• _What you are asked to do_
Copy out each line of the material exactly. Pictures do not belong in the copy.
###
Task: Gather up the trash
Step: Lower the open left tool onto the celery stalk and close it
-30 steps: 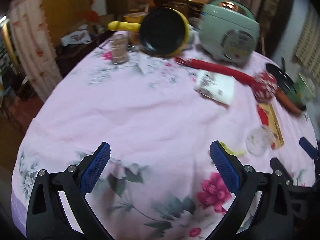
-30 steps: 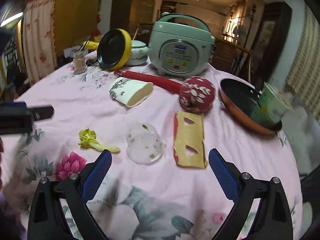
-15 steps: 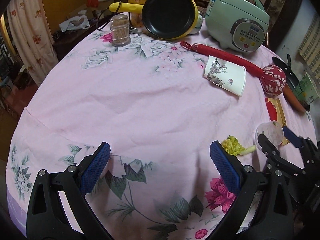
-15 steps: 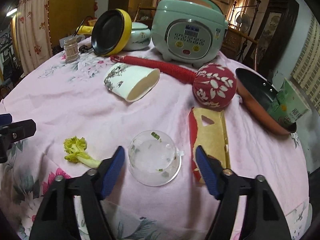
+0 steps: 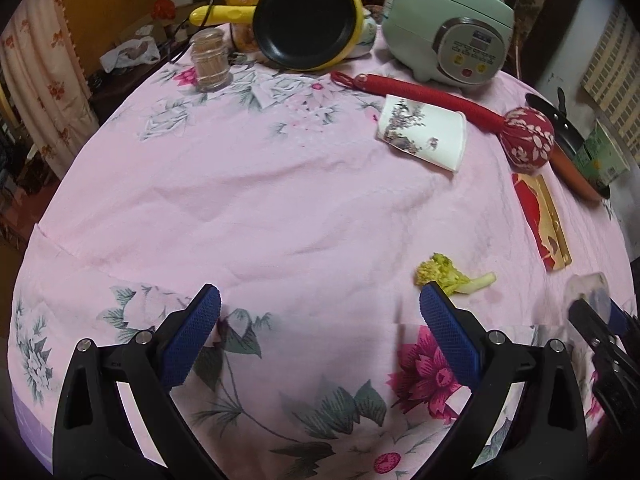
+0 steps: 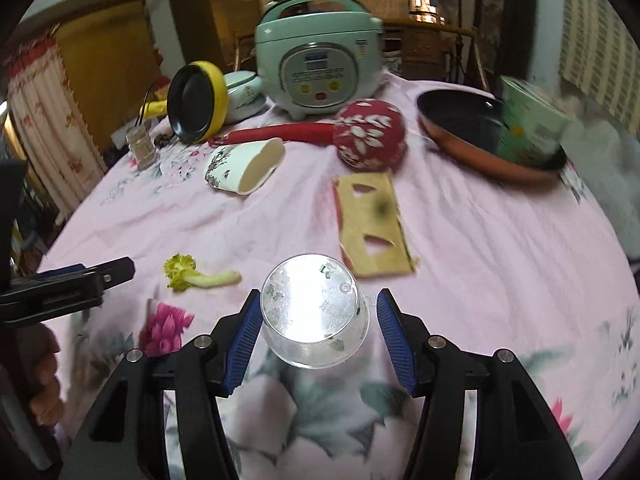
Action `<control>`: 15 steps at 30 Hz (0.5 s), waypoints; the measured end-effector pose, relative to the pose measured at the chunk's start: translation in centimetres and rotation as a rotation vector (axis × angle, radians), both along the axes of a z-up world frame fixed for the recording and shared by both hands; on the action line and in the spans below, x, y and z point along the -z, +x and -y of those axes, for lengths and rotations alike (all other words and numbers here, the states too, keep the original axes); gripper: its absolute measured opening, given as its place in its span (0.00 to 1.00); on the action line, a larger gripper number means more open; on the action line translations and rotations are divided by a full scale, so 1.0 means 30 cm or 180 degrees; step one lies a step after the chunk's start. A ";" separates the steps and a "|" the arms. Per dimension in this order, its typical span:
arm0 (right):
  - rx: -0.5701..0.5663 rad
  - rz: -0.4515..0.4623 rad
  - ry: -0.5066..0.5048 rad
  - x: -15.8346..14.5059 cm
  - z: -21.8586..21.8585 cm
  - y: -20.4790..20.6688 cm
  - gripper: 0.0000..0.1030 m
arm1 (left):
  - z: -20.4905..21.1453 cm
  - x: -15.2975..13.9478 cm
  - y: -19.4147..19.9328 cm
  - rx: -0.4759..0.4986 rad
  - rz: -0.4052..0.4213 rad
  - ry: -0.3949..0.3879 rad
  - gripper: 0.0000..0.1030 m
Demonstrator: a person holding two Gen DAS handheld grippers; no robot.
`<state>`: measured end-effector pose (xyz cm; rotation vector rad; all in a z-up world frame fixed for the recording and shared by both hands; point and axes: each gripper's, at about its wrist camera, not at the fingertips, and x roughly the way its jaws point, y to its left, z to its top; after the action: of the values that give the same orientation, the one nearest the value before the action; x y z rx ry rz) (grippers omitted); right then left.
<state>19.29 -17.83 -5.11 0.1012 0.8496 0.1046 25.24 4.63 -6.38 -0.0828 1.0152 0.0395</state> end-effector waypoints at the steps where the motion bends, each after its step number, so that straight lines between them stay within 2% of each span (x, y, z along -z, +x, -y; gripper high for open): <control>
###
• _Exercise result_
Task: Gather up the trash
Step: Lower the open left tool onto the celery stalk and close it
-30 steps: 
-30 steps: 
-15 steps: 
-15 steps: 
+0 steps: 
+0 steps: 
Action `<control>`: 15 steps at 30 Hz (0.5 s), waypoints; the measured end-effector pose, relative to the pose measured at the chunk's start: translation in centimetres and rotation as a rotation vector (axis × angle, radians), both along the axes of a z-up world frame fixed for the recording and shared by both hands; on the action line and in the spans below, x, y and z point along the -z, +x and -y of those axes, for lengths and rotations alike (all other words and numbers here, the states too, keep the original axes); gripper: its absolute measured opening, given as its place in its span (0.00 to 1.00); on the action line, a larger gripper number means more open; on the action line translations and rotations are divided by a full scale, so 1.0 means 30 cm or 180 degrees; step one lies a step after the chunk's start. A ";" separates the steps and a "|" the arms. Per dimension in this order, its typical span:
arm0 (right):
  - rx: -0.5701..0.5663 rad
  - rz: -0.4515..0.4623 rad
  - ry: -0.5066..0.5048 rad
  - x: -15.8346..14.5059 cm
  - z: -21.8586..21.8585 cm
  - y: -20.4790..20.6688 cm
  - gripper: 0.0000..0.1030 m
arm1 (left):
  - z: -20.4905..21.1453 cm
  - x: -15.2975..13.9478 cm
  - y: -19.4147..19.9328 cm
  - rx: -0.4759..0.4986 rad
  - rz: -0.4052..0.4213 rad
  - ry: -0.3949..0.3879 rad
  - gripper: 0.0000..0.1030 m
Demonstrator: a person holding two Gen DAS handheld grippers; no robot.
`<state>`: measured end-effector pose (xyz cm; rotation vector rad; all in a z-up world frame fixed for the recording and shared by both hands; point and axes: each gripper's, at about its wrist camera, not at the fingertips, and x roughly the way its jaws point, y to its left, z to its top; after the action: of the values that give the same orientation, the one nearest the value before the action; x y z rx ry rz) (grippers omitted); right then left.
<state>19.29 -17.83 -5.11 0.1012 0.8496 0.1046 25.24 4.63 -6.38 -0.0828 1.0152 0.0395</state> end-effector waypoints at the steps where the motion bends, each after its step number, so that straight lines between them stay within 2% of each span (x, y, z along -z, +x, -y; gripper high for open): <control>

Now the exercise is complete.